It’s late. Or, it’s early. I suppose it’s a matter of perspective – and expectations. I expected to be asleep right now. From my perspective, it’s quite late. Too early to be awake, by far. It’s just a bit after midnight. I could be sleeping right now… I expected to be sleeping right now… I am not sleeping.

The guest in the room next door (or perhaps directly above me, it’s hard to tell) has left the fan on in their bathroom for what now seems an unreasonable amount of very noisy time. It surprises me that anyone could be sleeping through this ridiculously noisy fan. I’m certainly not. I’m quite wide awake.

I breathe, exhale, relax… and try to “get used to” the noise so I can maybe go back to sleep… (Am I even actually still tired, after “sleeping in” yesterday, and multiple delightful naps today?) I’m not adding annoyance or any particular amount of stress to being wakeful over the noise of a bathroom fan that is not mine, so… I could potentially go back to sleep at any point, once I’ve managed to get past being wakened by this noise. By itself, the noise could be super aggravating (once upon a time definitely would have been). For now, it’s just… well, I’m awake. That’s it. lol I’m awake, and I expected to be asleep.

I sip on a bottle of icy cold water. It’s refreshing. Eventually, I’ll go back to sleep. A couple more hours of sleep, and I’ll wake, shower, have coffee, have breakfast, and get packing to return home. I miss my Traveling Partner. I’m eager to be home. I feel rested and recharged, and were it not for this rather annoyingly timed bit of human misadventure, my away time has been quite nearly perfect (from my perspective). Fucking hell, I do wish someone would turn that fan off, though. LOL I keep sipping on this bottle of water; it is both too late and too early for more coffee.

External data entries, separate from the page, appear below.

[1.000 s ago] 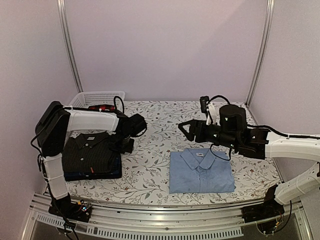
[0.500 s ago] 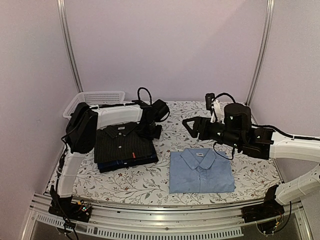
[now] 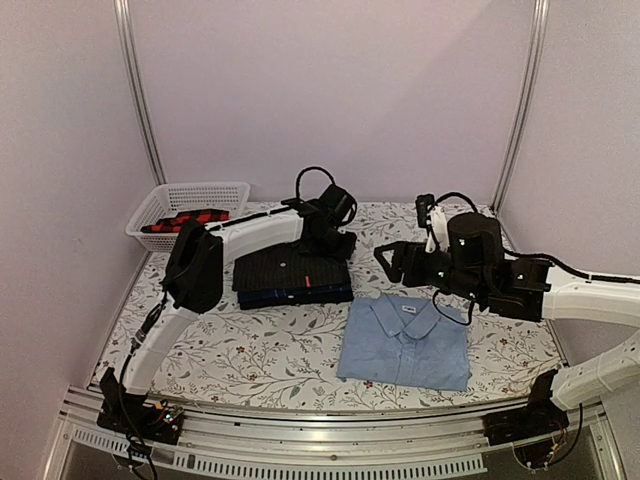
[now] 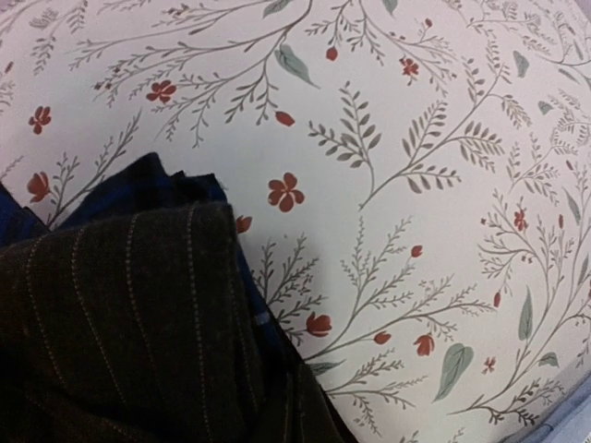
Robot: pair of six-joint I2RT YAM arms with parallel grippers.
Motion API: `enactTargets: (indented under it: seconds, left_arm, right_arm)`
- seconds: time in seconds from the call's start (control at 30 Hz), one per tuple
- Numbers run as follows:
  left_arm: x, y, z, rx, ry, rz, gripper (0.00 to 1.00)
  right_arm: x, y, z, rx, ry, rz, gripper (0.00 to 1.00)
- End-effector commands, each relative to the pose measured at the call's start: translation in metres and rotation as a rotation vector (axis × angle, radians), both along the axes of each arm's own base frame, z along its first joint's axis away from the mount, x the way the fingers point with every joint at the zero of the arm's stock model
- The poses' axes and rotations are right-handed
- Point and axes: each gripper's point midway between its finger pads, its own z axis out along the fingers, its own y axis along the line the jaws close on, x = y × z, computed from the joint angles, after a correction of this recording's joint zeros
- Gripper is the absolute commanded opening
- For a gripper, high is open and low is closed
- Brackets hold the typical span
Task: Fold and stack the long sleeve shirts
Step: Move the square-folded shirt to the center of the board.
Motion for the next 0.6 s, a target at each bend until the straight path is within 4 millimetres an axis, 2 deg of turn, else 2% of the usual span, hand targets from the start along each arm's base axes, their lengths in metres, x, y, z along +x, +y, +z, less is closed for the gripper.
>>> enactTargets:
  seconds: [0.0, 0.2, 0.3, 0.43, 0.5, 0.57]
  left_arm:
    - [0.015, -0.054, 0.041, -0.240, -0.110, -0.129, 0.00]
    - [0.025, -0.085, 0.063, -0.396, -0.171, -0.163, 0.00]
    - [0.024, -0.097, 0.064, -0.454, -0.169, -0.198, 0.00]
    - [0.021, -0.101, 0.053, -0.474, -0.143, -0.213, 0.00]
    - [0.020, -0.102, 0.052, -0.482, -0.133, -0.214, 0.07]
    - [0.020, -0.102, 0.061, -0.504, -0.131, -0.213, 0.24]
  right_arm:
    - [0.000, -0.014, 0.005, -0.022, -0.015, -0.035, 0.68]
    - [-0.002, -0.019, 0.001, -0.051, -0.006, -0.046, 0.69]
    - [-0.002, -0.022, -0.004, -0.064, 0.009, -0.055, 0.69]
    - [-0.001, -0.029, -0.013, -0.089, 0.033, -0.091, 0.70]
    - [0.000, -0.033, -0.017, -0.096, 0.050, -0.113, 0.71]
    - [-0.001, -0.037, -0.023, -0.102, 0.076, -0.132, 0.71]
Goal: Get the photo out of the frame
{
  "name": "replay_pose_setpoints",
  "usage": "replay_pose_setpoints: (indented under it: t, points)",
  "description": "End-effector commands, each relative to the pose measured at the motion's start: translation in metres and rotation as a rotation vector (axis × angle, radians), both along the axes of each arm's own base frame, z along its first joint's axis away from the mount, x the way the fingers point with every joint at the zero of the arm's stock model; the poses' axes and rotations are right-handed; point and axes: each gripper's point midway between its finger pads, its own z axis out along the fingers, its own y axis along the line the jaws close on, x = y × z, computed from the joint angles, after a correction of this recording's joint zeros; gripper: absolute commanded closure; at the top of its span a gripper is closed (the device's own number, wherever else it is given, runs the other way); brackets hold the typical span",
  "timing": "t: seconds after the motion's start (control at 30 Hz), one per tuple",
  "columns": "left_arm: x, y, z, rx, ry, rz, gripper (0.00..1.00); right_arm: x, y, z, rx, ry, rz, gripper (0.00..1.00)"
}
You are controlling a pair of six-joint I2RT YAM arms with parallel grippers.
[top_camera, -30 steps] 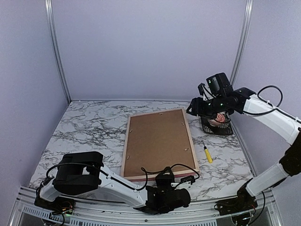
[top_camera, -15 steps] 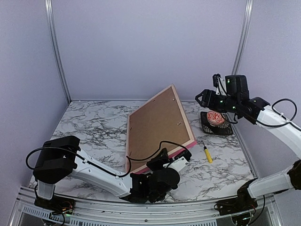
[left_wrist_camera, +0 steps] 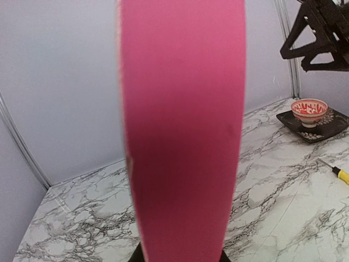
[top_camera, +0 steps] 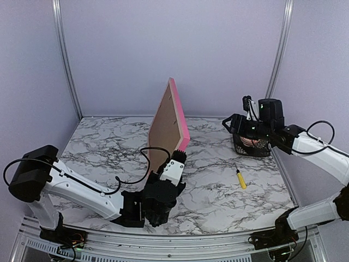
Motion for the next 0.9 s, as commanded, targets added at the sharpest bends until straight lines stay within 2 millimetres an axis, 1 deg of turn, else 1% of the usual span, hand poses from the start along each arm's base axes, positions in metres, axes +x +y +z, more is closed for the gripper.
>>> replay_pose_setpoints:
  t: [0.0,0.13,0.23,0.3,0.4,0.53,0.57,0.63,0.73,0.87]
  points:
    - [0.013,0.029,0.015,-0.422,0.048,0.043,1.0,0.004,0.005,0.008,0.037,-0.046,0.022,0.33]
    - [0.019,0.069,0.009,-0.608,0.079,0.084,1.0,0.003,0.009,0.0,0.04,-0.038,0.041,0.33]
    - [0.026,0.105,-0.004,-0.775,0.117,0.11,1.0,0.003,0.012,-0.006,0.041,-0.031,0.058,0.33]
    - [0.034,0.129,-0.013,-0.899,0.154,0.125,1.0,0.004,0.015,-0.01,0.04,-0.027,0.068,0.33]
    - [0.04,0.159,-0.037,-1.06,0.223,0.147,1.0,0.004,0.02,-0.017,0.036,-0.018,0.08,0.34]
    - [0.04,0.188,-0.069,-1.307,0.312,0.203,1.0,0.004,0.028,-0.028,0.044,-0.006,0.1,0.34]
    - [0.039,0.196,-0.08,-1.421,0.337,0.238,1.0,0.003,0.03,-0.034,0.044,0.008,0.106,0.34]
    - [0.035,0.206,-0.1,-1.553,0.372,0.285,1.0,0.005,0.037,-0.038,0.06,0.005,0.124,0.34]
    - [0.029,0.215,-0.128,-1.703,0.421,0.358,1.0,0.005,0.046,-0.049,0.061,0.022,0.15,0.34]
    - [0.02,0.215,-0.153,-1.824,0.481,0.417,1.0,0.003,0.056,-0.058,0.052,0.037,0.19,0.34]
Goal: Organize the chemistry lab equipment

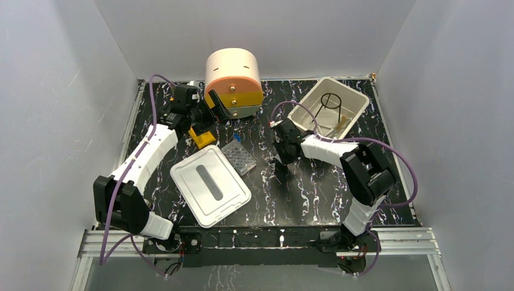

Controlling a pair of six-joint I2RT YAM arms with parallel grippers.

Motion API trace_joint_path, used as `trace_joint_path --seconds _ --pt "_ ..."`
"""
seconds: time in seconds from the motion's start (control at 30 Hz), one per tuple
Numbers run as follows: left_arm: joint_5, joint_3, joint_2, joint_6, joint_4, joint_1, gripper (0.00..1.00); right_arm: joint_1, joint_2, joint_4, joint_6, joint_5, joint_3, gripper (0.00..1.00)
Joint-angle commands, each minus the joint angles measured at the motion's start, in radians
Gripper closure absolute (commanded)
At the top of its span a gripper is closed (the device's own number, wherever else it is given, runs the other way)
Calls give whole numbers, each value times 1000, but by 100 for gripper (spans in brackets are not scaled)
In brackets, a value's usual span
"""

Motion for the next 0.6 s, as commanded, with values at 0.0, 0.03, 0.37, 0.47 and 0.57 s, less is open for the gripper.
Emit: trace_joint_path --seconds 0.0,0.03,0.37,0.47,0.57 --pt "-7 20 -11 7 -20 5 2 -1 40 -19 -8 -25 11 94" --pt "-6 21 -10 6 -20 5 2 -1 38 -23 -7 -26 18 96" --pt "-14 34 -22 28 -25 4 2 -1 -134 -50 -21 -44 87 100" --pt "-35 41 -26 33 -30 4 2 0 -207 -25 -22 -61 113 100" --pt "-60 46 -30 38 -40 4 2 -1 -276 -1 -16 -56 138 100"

I stepped outside on the balcony for some air, and it was delightful. I could see the stars – so many stars – and even the Milky Way. Wow. I stood there quietly, breathing in the cool ocean air, listening to the waves.

…Why is there always some asshole leaving a bathroom fan on in a hotel room??…

I sigh, and let go of my expectations. I breathe, exhale, and relax. I’m here. Now. Yeah, there’s a fan going, and that’s not ideal, but it will, eventually, pass. Probably. Maybe. Or I’ll get used to it vibrating noisily in the background. I laugh to myself, and put on my noise canceling headphones for a while. I could probably sleep in these, they’re pretty comfortable…

…I’ll try this sleep thing again…

I walked the trail in the chill of the morning. I walked with my thoughts and my tinnitus and my pain, contemplating how easily we “understand” each other without actually being able to truly understand each other. We’re each having our own experience.

It’s pretty easy to think I understand my Traveling Partner’s pain. I have pain myself, and it is chronic and a substantial part of my experience. But, and this is important, we experience our individual pain quite alone. I can’t feel his. He can’t feel mine. Our sympathy, empathy, and compassion are built on our good intentions, our desire to be helpful and understanding, and our perspective on our own pain, which is what we know. Our lived experience may provide us with useful insights, but it may also limit our ability to truly understand.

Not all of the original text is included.